Multi-Agent Orchestration Patterns: Sequential, Parallel and Wave-Based

Sketchnote diagram for: Multi-Agent Orchestration Patterns: Sequential, Parallel and Wave-Based

Multi-Agent Orchestration Patterns: Sequential, Parallel and Wave-Based

Codex CLI subagents became GA in March 2026. Now the real design question is: which pattern to use? Sequential gating for auditability, parallel swarms for throughput, or wave-based hybrids for complex feature tracks. This article covers all three, when to apply each, and how to configure them.


The Core Question

Subagents are not a “more is better” tool. Spawning parallel agents burns tokens across every thread — there is no free parallelism. Each child runs its own model inference and tool calls. The design decision is: does the time saved or quality gained justify the token cost?

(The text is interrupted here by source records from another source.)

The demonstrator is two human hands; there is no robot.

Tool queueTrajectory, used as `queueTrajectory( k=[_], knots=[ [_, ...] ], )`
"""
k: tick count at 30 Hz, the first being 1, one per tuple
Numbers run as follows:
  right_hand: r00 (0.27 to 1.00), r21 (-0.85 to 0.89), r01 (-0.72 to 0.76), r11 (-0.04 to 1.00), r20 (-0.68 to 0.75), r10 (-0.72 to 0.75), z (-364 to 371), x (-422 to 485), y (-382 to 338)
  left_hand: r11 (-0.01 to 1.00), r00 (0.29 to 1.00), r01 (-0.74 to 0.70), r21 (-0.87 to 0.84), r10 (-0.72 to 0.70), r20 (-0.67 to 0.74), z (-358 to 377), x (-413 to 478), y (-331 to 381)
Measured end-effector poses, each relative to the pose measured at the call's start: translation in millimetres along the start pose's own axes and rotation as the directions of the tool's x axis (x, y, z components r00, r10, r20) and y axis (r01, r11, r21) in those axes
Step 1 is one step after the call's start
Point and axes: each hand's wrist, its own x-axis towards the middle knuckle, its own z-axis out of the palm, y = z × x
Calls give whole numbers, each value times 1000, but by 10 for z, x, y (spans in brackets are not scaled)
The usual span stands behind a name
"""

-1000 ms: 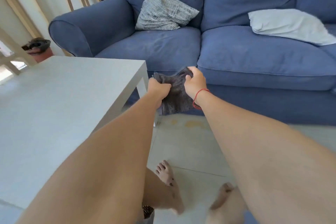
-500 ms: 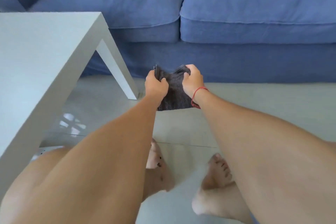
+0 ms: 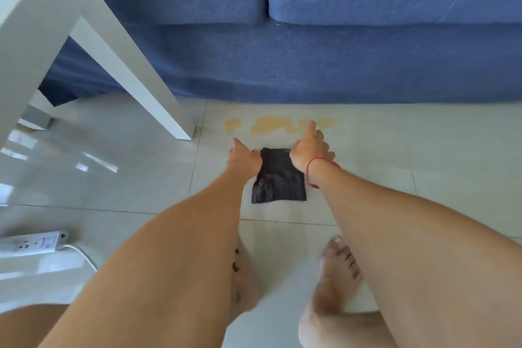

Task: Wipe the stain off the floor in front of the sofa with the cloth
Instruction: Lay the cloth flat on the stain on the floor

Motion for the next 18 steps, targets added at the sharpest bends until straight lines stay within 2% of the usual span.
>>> queueTrajectory(
  k=[5, 9, 14, 18],
  knots=[
    [995, -68, 99, 993, 5, -99, 125, 143, 70, 977, 999, -26, 213, 31, -22, 81, 179, -191],
    [973, -152, 221, 963, 101, -207, 368, 206, 136, 926, 996, -80, 368, 90, -11, 132, 373, -331],
    [943, -231, 315, 921, 186, -276, 662, 312, 231, 910, 992, -99, 403, 122, -30, 175, 593, -468],
    [920, -254, 376, 891, 220, -325, 1022, 365, 344, 895, 990, -62, 442, 110, -84, 260, 832, -658]
  ],
)
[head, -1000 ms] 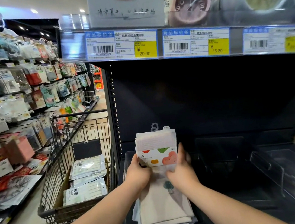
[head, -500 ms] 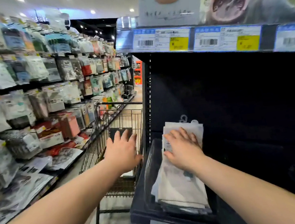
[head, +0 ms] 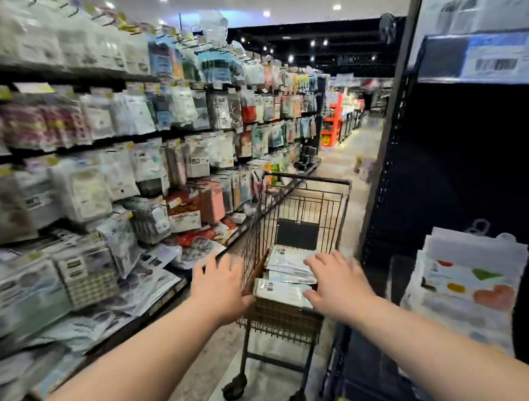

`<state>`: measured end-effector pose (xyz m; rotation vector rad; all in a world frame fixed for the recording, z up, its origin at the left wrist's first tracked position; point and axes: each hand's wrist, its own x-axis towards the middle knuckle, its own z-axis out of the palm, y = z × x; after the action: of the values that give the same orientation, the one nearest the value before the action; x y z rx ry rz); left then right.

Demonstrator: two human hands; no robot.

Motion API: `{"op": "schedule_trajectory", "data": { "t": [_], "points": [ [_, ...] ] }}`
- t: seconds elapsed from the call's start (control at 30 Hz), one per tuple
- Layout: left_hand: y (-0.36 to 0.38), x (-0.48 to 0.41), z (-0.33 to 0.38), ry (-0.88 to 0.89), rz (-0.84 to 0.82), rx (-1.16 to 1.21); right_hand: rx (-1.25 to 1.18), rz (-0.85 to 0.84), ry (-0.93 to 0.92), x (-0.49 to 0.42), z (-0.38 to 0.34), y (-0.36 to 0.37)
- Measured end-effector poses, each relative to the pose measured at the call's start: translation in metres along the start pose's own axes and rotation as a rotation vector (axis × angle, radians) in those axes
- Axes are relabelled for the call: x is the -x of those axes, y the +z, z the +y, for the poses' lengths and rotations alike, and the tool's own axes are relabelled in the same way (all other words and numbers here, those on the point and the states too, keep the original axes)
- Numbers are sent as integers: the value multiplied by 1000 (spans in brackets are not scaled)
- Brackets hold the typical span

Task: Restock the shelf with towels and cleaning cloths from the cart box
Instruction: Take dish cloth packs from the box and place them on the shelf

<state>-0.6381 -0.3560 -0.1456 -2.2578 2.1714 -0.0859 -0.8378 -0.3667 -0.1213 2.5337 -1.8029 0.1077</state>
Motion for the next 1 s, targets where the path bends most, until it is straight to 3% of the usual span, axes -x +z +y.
{"op": "schedule_trajectory", "data": {
  "t": [0.27,0.5,0.67,1.0],
  "points": [
    [43,-23,-153,-17,-99,7,2,-104,-2,-87,-127,47],
    [57,-59,-253,8,-86,25,-67,-189,30,-141,-219,88],
    [75,-100,-267,76,-124,32,-56,-227,97,-170,-224,108],
    [110,-224,-267,159,-198,9,-138,-308,254,-286,-164,154]
  ]
}}
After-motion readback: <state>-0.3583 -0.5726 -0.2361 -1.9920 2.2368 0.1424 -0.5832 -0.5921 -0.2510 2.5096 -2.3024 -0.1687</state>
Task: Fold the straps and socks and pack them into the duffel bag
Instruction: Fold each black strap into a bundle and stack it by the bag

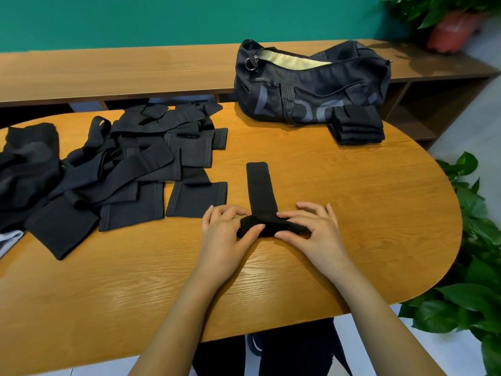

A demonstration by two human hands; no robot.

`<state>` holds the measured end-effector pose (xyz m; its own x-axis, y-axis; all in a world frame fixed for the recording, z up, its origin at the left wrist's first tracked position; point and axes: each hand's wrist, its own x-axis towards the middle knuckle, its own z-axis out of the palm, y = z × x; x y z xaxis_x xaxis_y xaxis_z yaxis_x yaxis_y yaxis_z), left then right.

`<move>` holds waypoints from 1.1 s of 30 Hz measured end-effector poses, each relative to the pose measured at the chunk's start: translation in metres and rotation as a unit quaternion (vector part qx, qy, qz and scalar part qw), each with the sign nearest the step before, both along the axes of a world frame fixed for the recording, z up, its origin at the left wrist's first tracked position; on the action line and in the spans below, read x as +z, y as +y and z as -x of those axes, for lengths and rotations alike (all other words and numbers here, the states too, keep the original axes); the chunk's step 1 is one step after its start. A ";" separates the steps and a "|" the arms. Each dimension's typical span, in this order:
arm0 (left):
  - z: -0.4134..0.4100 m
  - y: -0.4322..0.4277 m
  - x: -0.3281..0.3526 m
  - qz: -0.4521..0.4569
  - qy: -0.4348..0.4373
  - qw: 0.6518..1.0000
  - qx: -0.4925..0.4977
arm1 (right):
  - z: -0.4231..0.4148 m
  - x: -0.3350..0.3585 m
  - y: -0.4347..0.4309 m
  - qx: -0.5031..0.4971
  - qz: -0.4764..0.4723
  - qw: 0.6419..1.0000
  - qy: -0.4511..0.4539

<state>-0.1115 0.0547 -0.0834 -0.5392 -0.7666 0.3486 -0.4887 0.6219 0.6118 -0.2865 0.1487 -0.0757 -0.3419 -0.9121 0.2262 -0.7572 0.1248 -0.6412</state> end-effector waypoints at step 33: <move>-0.001 -0.001 -0.001 -0.067 0.049 0.995 0.056 | 0.000 -0.004 -0.001 -0.062 0.040 0.997 -0.030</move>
<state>-0.1105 0.0536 -0.0843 -0.4155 -0.8632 0.2868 -0.4844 0.4769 0.7334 -0.2864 0.1476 -0.0793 -0.4659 -0.8419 0.2721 -0.6996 0.1622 -0.6958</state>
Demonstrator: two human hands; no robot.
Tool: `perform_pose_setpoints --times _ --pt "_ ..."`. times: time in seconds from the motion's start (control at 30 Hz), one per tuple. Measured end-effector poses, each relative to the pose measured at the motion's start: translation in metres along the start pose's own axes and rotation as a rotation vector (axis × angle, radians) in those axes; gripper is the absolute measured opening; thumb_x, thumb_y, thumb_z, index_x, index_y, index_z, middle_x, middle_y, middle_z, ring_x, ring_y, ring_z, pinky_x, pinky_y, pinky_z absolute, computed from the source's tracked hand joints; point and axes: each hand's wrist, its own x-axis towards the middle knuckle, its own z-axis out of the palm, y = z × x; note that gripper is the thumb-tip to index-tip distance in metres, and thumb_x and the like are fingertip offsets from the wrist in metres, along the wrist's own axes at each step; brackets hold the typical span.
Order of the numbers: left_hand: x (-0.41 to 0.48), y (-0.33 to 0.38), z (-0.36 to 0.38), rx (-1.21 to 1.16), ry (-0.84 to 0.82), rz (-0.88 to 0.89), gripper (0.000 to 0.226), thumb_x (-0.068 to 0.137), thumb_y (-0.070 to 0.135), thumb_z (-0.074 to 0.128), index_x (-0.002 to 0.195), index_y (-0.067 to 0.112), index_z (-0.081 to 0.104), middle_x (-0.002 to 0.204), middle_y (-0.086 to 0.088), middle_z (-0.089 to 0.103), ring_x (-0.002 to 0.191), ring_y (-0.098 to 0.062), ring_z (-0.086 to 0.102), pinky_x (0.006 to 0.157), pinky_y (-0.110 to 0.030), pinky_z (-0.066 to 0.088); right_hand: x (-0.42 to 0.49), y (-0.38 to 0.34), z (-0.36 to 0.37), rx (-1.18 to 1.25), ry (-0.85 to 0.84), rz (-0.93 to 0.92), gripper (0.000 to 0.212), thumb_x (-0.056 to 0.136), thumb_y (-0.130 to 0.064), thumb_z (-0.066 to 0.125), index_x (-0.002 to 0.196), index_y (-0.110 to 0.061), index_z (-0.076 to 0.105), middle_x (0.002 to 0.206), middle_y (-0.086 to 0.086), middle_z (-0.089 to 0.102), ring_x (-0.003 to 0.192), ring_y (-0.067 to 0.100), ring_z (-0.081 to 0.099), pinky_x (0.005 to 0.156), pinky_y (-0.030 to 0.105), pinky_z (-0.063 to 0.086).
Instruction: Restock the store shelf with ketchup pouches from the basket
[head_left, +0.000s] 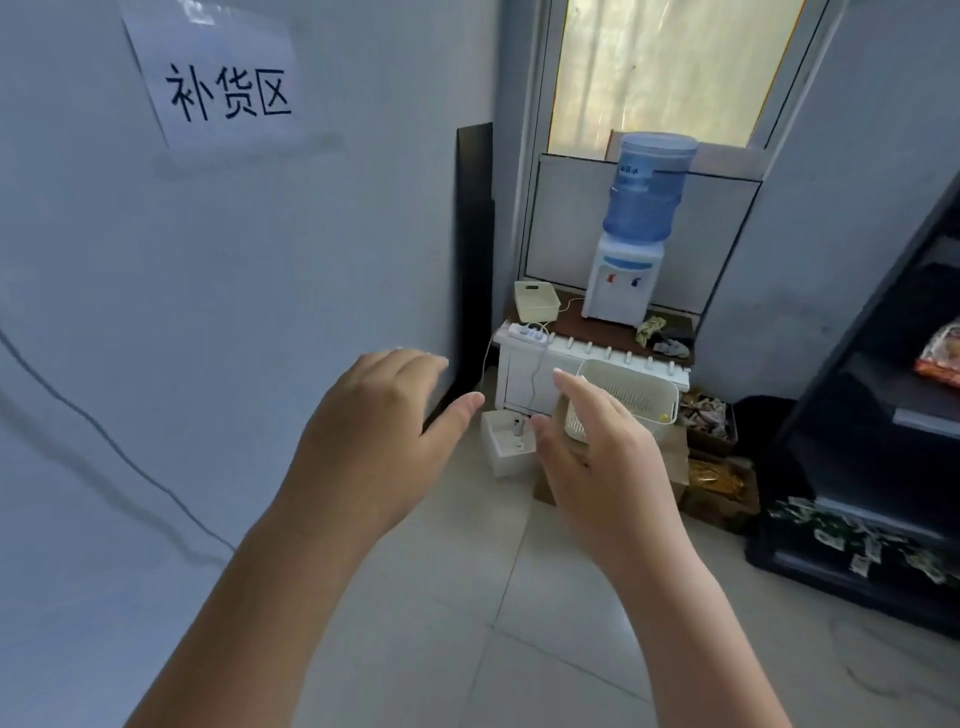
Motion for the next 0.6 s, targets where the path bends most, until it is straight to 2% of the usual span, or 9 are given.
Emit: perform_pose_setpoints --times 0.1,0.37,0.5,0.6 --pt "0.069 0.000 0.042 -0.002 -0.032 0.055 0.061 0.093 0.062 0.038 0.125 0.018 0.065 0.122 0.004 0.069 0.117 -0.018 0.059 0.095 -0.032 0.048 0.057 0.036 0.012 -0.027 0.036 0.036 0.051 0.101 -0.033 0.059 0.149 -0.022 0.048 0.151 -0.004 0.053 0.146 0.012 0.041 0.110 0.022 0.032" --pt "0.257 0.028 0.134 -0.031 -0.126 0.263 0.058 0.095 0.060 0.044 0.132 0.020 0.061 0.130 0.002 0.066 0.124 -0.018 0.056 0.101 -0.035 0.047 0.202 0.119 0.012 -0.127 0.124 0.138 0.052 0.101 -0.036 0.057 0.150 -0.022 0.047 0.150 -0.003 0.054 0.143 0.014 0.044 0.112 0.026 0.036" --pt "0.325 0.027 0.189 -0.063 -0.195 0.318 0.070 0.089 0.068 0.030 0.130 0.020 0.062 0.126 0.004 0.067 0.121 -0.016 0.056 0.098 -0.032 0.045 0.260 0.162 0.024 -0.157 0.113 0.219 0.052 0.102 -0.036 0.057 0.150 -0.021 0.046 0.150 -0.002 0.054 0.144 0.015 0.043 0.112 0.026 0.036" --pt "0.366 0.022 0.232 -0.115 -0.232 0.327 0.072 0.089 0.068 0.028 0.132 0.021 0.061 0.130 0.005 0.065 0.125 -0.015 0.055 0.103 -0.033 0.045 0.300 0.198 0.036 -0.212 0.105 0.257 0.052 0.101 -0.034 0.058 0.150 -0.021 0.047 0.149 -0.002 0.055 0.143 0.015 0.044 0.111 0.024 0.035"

The answer depends on structure. Three patterns cover almost every real-world case.


Pattern 1: Sequential (Gated Chain)

Use when: tasks have hard dependencies — later work requires earlier output. Auditability and correctness matter more than throughput.

Architecture

User Prompt
    ↓
[Manager Agent]
    ↓
[Agent A: Planner] → artefact_a
    ↓ (gate: artefact_a exists and passes validation)
[Agent B: Implementer] → artefact_b
    ↓ (gate: tests pass)
[Agent C: Reviewer] → review_report
    ↓
Consolidated response

The manager enforces each gate before handing off to the next agent. A gate might be:

  • A file exists (.ralph/plan.md written by A)
  • A command succeeds (npm test returns 0)
  • A human approval step

Config

# .codex/config.toml

[agents]
max_threads = 3    # at most one active at a time in pure sequential; set to number of chain links
max_depth   = 1    # root spawns children; children don't spawn further

[features]
multi_agent = true

Prompt pattern

You are an orchestrator. Complete this task in three sequential phases:

Phase 1: Spawn an explorer agent. Ask it to read all files in src/ and write a migration plan to .codex/plan.md. Wait for it to finish and confirm the file exists.
Phase 2: Only after plan.md exists — spawn an implementer agent with that plan as context. Ask it to apply the migration. Wait for tests to pass before proceeding.
Phase 3: Spawn a reviewer agent. Ask it to review the git diff and write .codex/review.md. Return its findings.

When sequential wins

  • Enterprise compliance workflows (audit trail of each step)
  • Long refactors where later code depends on earlier changes
  • PRD → spec → implementation → review pipelines
  • Security sign-off before deployment

Pattern 2: Parallel (Worker Swarm)

Use when: tasks are independent. Same work repeated across many items. Throughput matters more than auditability.

Architecture

User Prompt
    ↓
[Manager Agent]
    ├──────────────────────────────────────┐
    ↓                ↓                     ↓
[Worker A]       [Worker B]           [Worker C]
src/auth/        src/api/              src/ui/
    ↓                ↓                     ↓
report_a.json    report_b.json        report_c.json
    └──────────────────────────────────────┘
                       ↓
             [Manager: consolidate]
                       ↓
              Unified results

All workers run simultaneously. The manager waits for all to complete, then synthesises.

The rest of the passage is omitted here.